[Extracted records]
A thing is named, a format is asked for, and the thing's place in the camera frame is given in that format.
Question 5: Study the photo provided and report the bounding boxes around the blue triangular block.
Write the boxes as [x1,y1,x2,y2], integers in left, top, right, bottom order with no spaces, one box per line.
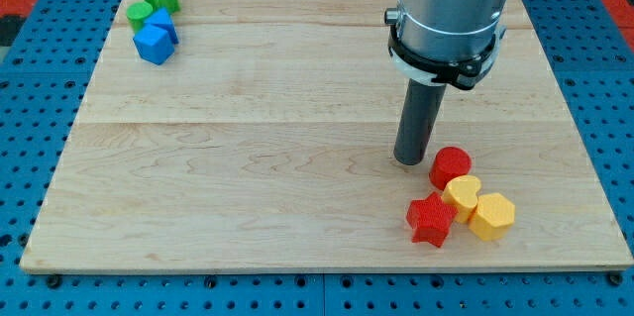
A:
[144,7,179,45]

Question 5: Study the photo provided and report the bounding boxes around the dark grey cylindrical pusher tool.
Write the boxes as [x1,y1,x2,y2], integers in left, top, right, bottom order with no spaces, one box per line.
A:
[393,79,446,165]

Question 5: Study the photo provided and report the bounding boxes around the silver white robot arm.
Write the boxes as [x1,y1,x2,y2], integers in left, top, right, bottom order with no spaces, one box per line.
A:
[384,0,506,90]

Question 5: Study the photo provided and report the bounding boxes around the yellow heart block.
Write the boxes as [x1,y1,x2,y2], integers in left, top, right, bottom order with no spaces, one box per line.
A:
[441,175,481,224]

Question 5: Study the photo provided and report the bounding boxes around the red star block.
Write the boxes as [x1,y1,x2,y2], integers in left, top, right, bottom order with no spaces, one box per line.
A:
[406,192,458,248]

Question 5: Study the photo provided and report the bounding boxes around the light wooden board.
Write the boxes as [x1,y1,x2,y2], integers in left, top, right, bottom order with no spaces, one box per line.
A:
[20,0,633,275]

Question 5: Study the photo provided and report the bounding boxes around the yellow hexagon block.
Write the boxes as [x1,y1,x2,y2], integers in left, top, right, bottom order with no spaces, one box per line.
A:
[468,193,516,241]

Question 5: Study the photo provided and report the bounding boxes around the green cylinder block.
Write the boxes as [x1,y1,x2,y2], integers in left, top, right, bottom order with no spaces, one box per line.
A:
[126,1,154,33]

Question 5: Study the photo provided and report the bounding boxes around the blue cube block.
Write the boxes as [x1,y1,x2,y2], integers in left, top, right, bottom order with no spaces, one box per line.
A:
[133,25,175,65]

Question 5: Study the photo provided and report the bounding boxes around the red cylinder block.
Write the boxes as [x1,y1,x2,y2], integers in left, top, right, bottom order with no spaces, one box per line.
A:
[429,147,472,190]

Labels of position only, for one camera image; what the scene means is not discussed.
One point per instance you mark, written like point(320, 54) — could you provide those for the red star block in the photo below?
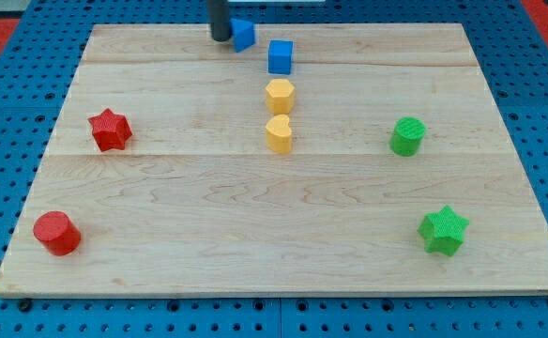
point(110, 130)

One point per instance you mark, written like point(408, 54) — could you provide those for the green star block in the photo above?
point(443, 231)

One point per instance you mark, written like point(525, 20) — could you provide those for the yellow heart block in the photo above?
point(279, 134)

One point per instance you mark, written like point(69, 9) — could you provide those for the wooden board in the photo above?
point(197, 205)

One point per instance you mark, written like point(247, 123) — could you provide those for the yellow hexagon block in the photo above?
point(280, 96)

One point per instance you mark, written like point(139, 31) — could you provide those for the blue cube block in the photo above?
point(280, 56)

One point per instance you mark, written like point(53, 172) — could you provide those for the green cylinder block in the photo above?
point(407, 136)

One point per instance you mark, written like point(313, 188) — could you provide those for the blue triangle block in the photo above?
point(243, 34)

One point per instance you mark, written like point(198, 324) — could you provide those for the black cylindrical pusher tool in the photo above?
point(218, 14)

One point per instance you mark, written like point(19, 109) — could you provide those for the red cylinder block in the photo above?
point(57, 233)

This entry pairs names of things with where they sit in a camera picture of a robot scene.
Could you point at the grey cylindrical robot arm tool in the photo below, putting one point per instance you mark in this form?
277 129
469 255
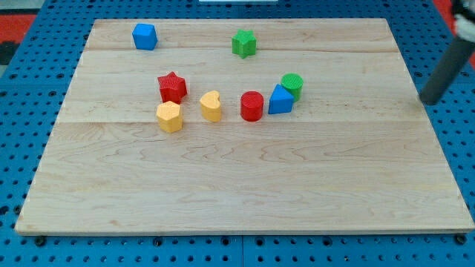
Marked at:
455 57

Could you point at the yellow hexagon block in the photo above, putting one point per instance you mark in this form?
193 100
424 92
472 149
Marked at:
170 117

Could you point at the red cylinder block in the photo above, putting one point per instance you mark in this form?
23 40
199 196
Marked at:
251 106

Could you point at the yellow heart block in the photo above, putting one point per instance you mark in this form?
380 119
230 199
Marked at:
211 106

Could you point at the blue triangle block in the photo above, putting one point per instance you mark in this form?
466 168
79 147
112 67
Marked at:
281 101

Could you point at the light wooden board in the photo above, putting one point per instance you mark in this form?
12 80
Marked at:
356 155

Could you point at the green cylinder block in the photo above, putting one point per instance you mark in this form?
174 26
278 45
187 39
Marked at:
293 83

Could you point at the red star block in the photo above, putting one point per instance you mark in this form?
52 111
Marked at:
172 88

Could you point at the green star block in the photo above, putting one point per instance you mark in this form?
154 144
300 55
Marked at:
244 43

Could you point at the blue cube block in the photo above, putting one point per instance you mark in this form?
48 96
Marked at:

__PROBLEM DESCRIPTION__. Show every line of the records above that contains the word "camera".

__FINISHED TASK__.
A thing is named, a format is asked for, and the thing's place in the camera frame is given in that format.
Labels of position only, for one camera image; what the scene means is not discussed.
This entry pairs names of things with where they sit in a camera picture of a robot scene.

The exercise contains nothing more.